Cadia Hill hosts 1.7 million ounces gold and 140,000 tonnes copper in Reserves, while Ridgeway hosts Reserves of 2.5 million ounces of gold and 340,000 tonnes of copper.
The Lachlan Fold Belt also hosts Independence Group’s (ASX: IGO) Stockman volcanogenic massive sulphide deposit in Victoria, which has total resources of 12.69 million tonnes at 2.1% copper, 4.4% zinc, 0.7% lead, 39 parts per million (ppm) silver and 1ppm gold.
Greenland Minerals and Energy’s completion of a Pre-Feasibility Study on the Kvanefjeld multi-element project in Greenland has attracted a buy recommendation and a target price of $2.25, more than five times its current share price, from a broker.

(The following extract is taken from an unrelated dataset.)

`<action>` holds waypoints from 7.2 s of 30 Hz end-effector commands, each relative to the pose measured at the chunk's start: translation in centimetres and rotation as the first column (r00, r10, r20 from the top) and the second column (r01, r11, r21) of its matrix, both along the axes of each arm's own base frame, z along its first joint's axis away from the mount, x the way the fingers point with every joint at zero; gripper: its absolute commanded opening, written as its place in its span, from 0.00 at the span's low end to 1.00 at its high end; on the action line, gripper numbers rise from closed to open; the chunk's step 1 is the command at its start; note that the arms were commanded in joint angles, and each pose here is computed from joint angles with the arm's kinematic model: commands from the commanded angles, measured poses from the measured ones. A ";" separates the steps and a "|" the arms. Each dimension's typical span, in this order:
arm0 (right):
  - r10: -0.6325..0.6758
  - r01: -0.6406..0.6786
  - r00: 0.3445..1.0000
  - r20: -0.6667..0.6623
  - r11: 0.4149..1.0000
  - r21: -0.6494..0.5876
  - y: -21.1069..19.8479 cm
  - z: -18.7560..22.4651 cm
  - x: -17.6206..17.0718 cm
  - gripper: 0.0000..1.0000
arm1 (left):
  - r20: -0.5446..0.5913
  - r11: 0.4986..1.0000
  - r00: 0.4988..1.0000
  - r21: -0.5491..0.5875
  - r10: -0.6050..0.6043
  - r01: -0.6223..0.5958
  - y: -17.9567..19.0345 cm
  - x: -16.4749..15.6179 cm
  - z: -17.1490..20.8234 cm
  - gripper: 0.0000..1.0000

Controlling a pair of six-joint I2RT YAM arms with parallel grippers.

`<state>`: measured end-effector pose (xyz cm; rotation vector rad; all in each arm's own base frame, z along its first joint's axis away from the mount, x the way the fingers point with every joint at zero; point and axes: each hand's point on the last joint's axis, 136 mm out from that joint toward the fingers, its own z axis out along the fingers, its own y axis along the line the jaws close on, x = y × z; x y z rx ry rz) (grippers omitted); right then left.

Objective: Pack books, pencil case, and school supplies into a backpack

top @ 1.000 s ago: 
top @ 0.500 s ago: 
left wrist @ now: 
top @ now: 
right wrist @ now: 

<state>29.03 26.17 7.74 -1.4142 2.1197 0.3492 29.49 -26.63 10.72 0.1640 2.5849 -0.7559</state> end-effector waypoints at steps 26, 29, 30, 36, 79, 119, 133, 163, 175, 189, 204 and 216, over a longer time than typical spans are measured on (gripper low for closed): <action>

The Pre-Feasibility Study demonstrates the clear potential for Kvanefjeld to be developed as a long-life, cost effective producer of heavy, light and mixed rare earth concentrates, uranium oxide and zinc.
Further, the production profile is of global significance in terms of output capacity, and low production costs.
Kvanefjeld will be able to generate four main products including a high grade zinc sulfide concentrate.
The development scenario from an annual 7.2 million tonne throughput would provide uranium oxide of 2.6 million pounds, heavy rare earth hydroxide of 4,200 tonnes, mixed rare earth carbonate of 10,400 tonnes and light rare earth carbonate of 26,200 tonnes.